Il désigna une femme en train de nettoyer un samovar près du puits, au centre du sérail.

Elle faisait sauter l’eau du bec par secousses cadencées d’une façon régulière.

— Il y a manière et manière de nettoyer les samovars. Si vous saviez pourquoi elle accomplit sa besogne de cette façon spéciale, vous sauriez ce que le moine espagnol voulait dire lorsqu’il s’exprimait ainsi :

« I the Trinity illustrate
Drinking watered orange-pulp —
In three sips the Aryan frustrate,
While he drains his at one gulp
 » —[1].


et beaucoup d’autres choses qui maintenant sont cachées à vos regards. Cependant, Mrs Mac Intosh a préparé le dîner. Mettons-nous à manger à la mode des gens du pays — dont, en passant, vous ne savez rien.

La femme indigène plongea la main dans le plat avec nous. C’était irrégulier. L’épouse devrait toujours attendre que le mari eût mangé. Mac Intosh Jellaludin s’en excusa, disant :

— C’est un préjugé anglais dont je n’ai pu triompher ; et elle m’aime. Ce que je n’ai jamais été en état de comprendre.
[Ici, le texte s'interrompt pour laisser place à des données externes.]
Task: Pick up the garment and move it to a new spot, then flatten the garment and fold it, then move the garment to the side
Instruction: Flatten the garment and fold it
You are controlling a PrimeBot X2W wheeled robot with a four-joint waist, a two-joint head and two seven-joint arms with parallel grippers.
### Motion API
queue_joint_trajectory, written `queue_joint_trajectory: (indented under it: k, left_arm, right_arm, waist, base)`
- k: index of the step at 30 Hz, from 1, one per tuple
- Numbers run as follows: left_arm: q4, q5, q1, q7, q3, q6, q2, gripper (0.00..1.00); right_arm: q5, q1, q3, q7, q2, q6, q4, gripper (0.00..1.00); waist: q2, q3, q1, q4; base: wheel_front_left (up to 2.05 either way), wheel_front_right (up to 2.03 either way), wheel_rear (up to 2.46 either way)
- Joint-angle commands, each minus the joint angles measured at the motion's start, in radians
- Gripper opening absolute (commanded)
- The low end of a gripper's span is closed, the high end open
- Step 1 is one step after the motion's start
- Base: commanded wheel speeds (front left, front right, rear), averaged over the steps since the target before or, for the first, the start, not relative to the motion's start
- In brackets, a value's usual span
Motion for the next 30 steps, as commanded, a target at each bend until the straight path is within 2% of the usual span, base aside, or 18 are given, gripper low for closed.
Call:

Je me suis collé avec elle à Jullundur, il y a trois ans, et elle est toujours restée

  1. Moi, j’illustre la Trinité
    En buvant de l’orangeade —
    En trois gorgées j’enfonce l’Aryen,
    Tandis qu’il avale la sienne d’un seul coup. —
    Soliloquy of the Spanish Cloister (R. Browning.)